It follows a trail through time and place from a skull and crossbones painted on a GI’s T-shirt in the jungles of Vietnam to the catwalk glamour of Gianni Versace, gunned down outside his home in Miami.
It asks the question did Versace’s use of Medusa’s head as a logo on all his clothes tempt fate and lead to his untimely and violent death? For as the Greek myth tells it, all who looked on the face of the Medusa were turned to stone.
The soldier in the Vietnam jungle knew that he was facing death. Did it comfort him to paint its symbol, a skull and cross bones in an ace of spades, on his T-shirt? Was his bravado rewarded with survival, or was he too gunned down by a stranger?
The jungle, so dark and hostile to the soldier, becomes a motif of beauty in Versace’s designs, such as the palm frond printed dress worn by Jennifer Lopez. An extreme close up of its fabric is shown blurring into the dark patterns of the black and white images of the soldier’s camouflage shirt and the jungle foliage itself. On summer T-shirts, Versace printed Medusa’s head beside an ace of spades motif, just like the one the GI painted onto his T-shirt in the jungle so many years before.

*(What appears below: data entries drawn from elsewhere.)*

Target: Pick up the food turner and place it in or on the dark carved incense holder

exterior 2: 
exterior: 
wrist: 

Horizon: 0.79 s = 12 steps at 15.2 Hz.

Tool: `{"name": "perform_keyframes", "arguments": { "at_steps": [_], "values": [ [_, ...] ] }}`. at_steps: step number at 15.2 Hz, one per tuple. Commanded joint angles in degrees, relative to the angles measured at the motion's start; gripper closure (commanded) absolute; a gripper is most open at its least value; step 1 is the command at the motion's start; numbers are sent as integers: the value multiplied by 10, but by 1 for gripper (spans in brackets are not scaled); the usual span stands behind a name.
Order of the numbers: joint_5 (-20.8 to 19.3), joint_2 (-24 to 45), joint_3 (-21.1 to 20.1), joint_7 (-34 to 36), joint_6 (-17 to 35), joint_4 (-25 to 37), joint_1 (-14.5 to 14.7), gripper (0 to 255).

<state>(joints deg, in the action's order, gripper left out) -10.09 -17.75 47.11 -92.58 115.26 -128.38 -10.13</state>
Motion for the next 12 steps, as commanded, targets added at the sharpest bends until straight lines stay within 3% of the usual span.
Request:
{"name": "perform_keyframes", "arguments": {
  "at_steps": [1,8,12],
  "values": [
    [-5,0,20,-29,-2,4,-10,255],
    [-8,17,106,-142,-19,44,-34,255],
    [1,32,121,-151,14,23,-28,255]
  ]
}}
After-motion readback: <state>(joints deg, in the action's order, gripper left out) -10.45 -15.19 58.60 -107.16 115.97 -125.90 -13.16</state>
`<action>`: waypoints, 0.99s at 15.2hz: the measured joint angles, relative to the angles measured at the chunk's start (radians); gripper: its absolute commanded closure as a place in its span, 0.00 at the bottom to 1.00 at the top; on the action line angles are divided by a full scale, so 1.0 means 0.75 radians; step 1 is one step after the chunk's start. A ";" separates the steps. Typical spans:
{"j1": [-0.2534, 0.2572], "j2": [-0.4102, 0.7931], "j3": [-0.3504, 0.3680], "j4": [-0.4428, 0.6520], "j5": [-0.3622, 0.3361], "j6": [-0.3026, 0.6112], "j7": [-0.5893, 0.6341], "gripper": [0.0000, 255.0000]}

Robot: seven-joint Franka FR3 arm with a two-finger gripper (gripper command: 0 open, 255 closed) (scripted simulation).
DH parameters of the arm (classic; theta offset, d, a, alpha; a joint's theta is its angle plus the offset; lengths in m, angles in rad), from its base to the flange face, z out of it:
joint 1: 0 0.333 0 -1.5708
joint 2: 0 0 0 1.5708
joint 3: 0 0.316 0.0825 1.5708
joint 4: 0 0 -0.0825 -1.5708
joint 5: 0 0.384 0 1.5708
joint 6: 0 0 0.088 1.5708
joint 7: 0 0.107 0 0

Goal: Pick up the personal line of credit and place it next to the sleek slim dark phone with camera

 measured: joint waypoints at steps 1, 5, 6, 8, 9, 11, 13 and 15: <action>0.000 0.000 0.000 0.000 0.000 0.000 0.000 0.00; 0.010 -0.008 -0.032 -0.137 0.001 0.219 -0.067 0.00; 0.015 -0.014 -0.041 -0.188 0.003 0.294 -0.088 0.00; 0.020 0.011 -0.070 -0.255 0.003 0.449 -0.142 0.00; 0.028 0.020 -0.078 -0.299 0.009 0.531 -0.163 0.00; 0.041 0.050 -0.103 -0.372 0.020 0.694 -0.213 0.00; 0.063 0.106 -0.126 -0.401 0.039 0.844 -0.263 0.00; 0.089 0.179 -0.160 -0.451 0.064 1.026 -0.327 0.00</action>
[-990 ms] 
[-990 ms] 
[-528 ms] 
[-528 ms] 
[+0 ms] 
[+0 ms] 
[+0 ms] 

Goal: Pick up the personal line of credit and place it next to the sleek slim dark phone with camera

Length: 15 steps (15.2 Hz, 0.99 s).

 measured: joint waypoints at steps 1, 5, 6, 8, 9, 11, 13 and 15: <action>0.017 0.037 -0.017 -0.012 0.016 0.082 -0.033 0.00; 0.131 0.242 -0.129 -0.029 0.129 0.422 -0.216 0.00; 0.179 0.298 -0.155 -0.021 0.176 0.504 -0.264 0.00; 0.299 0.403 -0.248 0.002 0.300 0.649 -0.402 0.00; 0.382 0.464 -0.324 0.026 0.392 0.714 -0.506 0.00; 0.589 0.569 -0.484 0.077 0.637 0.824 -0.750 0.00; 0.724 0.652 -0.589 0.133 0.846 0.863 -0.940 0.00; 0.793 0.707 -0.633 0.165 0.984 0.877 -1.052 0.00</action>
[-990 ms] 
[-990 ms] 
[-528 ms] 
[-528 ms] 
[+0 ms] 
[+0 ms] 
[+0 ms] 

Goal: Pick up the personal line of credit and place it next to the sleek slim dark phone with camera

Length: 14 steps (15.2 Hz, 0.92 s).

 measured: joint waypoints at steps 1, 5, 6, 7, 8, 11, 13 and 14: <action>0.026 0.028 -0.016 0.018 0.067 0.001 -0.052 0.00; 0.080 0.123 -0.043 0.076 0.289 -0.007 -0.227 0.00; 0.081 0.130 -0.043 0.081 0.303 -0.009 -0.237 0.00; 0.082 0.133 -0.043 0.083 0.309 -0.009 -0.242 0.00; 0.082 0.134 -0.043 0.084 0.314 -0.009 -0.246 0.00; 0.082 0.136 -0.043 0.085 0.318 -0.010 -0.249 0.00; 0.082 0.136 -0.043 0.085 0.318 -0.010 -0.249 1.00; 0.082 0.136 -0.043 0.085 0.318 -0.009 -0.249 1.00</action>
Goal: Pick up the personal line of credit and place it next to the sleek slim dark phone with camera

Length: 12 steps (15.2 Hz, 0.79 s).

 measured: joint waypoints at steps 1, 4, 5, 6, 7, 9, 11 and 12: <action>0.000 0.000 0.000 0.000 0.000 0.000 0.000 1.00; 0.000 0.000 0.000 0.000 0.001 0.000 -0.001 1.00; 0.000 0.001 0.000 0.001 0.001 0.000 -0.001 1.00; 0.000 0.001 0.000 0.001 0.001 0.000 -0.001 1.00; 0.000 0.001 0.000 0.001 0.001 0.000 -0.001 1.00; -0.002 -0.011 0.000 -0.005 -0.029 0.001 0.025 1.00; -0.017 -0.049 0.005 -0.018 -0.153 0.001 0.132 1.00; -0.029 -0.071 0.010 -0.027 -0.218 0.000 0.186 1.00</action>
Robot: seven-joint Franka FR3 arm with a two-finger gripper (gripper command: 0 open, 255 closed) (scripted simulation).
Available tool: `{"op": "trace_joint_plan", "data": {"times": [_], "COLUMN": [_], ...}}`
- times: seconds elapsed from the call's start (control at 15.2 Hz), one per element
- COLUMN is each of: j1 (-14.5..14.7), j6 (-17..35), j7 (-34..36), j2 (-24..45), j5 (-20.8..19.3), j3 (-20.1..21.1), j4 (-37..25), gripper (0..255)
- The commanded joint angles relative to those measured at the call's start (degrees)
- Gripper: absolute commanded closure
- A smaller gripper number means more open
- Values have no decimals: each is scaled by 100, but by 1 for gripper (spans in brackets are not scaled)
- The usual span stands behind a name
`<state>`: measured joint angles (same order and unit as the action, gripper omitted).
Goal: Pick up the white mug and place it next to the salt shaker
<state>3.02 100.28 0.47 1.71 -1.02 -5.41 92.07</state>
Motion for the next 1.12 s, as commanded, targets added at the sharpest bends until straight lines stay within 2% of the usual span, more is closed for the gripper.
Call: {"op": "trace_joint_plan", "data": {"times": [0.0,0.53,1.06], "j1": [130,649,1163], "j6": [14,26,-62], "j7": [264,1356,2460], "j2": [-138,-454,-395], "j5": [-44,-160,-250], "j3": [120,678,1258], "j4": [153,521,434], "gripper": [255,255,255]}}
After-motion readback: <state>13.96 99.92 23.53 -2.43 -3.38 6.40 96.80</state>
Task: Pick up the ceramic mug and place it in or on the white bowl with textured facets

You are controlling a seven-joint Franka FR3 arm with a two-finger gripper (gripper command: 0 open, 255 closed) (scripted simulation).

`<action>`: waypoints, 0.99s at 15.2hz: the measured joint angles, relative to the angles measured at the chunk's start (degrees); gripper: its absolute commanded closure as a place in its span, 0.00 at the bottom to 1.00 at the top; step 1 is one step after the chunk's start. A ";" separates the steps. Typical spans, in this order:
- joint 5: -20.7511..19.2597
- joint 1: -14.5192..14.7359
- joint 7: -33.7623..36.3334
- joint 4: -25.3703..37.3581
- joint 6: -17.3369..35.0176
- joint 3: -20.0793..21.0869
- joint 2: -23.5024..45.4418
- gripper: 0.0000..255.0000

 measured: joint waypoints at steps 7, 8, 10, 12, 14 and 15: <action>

The images loop endlessly, juxtaposing darkness and light, luxury and horror, catwalk glamour and the tramping feet of young men in army gear, marching as they “model” army trousers that have been in actual combat.
Versace’s face melds into the face of the Medusa, his chosen symbol, and then into the face of the young soldier, their eyes becoming one. Was the nature of their deaths inevitable, woven into the very fabric of their lives?
The images shift and reform in time to the pulsing soundtrack (a dense collage of specially selected early nineties Europop tracks and sound effects including helicopters and exploding flashbulbs).
As the sound builds to a crescendo, the sixteen images, which have taken the viewer from the colour of the catwalk to the heart of darkness, each transform into the skull and cross bones, before the sound track finally falls silent as the symbol of death fills the screen completely. Then a roll of drums signals the reappearance of the parading catwalk models and the cycle begins all over again.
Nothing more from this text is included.